Work instruction: Search the records for the string "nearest", then copy each line where it appears.

───── Supplied information

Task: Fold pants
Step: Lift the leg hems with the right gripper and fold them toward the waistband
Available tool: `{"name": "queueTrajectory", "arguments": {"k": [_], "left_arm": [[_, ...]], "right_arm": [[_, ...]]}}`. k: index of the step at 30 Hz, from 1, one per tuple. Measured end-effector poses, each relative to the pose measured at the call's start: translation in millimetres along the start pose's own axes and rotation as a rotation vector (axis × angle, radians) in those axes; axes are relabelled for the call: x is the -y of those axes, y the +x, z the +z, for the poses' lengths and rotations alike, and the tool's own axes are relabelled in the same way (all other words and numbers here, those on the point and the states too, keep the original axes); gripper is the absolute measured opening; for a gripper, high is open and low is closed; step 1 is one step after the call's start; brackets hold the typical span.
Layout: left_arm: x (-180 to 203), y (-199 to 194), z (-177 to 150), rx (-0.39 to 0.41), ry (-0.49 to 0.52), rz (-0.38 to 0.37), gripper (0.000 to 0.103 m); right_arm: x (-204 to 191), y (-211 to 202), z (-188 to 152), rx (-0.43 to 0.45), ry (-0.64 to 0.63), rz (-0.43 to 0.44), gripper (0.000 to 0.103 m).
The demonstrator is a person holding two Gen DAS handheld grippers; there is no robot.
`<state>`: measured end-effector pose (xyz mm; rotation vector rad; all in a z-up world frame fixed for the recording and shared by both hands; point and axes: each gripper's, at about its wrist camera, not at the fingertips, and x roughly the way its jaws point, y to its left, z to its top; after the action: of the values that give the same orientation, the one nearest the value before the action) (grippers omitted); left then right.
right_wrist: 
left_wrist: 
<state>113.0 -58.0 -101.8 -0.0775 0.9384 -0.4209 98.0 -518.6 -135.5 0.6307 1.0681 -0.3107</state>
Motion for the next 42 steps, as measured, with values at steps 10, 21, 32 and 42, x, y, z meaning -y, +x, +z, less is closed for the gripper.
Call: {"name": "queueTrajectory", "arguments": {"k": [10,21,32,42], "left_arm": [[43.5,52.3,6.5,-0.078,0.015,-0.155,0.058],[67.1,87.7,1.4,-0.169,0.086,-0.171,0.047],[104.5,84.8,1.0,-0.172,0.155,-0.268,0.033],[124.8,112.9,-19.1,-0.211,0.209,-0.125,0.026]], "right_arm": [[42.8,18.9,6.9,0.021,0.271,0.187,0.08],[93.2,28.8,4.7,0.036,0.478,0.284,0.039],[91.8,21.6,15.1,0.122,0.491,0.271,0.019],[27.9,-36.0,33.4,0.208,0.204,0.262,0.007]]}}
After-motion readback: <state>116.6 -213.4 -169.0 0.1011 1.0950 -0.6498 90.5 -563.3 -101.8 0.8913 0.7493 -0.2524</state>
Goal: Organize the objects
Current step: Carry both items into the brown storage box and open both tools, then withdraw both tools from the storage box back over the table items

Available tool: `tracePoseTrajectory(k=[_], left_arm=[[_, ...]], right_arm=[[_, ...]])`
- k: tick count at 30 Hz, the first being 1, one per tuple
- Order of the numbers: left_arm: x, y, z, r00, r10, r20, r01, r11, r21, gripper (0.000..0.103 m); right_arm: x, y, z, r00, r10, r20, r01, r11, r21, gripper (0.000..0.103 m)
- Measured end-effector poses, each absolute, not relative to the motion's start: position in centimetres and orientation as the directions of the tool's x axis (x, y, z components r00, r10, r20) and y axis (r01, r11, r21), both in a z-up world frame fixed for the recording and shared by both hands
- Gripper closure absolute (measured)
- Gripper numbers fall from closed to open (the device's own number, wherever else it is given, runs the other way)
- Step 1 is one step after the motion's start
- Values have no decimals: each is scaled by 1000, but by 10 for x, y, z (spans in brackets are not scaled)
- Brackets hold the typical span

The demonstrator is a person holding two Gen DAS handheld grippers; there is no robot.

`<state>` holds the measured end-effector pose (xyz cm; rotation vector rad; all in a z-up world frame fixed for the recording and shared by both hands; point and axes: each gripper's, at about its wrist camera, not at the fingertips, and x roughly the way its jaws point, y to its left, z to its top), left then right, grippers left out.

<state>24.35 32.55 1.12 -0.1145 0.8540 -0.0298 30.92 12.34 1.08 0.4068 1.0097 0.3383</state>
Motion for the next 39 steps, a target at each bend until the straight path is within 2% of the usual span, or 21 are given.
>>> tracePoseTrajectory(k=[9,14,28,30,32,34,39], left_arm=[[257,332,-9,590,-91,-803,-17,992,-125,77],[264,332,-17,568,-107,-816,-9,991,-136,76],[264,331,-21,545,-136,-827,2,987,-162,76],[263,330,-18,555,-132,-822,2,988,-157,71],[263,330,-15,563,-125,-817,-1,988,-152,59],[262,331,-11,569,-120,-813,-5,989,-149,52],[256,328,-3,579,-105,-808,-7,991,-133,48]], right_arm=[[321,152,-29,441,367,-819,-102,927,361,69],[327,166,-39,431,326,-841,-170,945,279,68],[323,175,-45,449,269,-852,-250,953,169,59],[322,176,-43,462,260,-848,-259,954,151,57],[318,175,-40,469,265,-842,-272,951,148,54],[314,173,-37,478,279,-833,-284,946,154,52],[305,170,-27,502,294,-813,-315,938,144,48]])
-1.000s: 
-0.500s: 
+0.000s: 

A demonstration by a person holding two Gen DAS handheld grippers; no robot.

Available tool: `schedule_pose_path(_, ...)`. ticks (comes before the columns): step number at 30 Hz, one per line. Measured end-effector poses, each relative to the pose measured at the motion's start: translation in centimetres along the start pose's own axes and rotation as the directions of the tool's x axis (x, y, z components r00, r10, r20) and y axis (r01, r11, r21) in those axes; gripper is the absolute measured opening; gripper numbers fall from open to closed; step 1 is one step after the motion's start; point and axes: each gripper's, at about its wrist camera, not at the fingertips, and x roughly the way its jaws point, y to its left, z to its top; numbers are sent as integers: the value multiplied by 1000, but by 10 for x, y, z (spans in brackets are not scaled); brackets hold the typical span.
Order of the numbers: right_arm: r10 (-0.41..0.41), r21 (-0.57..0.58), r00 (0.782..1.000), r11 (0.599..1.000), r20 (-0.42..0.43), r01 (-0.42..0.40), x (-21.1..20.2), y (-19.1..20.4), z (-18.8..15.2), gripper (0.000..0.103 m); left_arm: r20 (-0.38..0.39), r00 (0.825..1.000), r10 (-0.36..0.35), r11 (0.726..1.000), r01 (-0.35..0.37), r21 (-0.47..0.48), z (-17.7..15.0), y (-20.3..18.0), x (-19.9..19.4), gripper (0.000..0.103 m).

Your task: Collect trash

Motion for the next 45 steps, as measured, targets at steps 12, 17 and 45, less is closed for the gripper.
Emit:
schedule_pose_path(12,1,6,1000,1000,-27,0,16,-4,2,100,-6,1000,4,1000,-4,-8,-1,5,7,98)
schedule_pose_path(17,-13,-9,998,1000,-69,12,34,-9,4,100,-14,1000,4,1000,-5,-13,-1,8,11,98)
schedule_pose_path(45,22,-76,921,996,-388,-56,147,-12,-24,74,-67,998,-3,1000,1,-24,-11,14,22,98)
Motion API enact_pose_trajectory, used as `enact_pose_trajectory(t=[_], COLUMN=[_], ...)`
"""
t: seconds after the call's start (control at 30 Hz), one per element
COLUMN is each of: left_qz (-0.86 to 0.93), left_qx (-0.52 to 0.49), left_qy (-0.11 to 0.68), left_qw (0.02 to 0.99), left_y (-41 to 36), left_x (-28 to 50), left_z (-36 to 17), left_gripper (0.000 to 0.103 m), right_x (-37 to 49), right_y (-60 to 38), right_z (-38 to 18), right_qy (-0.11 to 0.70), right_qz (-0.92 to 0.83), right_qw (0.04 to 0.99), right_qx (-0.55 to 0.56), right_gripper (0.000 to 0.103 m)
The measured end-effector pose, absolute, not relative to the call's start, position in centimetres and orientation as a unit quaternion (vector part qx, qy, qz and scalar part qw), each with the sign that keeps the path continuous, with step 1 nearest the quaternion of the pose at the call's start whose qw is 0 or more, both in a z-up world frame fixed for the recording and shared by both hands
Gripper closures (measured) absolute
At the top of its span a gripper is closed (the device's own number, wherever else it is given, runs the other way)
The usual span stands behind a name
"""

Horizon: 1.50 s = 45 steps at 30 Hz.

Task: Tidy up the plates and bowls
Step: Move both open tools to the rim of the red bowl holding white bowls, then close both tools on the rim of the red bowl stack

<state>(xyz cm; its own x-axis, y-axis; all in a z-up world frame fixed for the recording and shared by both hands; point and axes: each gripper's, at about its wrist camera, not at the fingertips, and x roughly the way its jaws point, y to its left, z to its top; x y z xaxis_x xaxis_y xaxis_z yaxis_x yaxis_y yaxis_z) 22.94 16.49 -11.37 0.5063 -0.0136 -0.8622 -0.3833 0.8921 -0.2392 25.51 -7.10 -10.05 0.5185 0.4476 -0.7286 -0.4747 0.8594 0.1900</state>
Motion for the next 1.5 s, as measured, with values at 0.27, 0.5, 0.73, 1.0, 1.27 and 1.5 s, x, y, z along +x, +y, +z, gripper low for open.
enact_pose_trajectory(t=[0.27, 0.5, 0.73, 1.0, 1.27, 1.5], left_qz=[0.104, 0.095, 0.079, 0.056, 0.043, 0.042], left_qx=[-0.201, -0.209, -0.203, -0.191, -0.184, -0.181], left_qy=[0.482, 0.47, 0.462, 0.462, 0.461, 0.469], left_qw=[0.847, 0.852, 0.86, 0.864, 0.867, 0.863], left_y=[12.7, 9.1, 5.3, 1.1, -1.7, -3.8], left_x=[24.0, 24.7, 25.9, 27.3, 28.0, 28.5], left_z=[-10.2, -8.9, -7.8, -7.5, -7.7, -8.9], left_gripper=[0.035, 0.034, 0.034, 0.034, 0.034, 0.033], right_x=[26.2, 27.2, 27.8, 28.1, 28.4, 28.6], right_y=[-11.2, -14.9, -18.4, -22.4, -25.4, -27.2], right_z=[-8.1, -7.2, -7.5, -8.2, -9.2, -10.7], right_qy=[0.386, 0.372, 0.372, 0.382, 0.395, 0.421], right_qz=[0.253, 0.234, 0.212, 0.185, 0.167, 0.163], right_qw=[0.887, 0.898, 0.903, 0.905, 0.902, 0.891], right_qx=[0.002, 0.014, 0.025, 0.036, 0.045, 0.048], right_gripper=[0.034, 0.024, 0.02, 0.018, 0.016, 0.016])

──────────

Response box:
`<state>`: measured end-effector pose (xyz mm; rotation vector rad; all in a z-up world frame fixed for the recording and shared by both hands; point and axes: each gripper's, at about its wrist camera, not at the fingertips, and x roughly the way its jaws point, y to its left, z to its top; after the action: of the values that give the same orientation, the one nearest the value before the action) (grippers omitted); left then right.
The measured end-effector pose, absolute, not relative to the call's start, position in centimetres and orientation as a unit quaternion (vector part qx, qy, qz and scalar part qw), each with the sign that keeps the path continuous, with step 1 nearest the quaternion of the pose at the call's start whose qw is 0 or more, both in a z-up world frame fixed for the recording and shared by both hands

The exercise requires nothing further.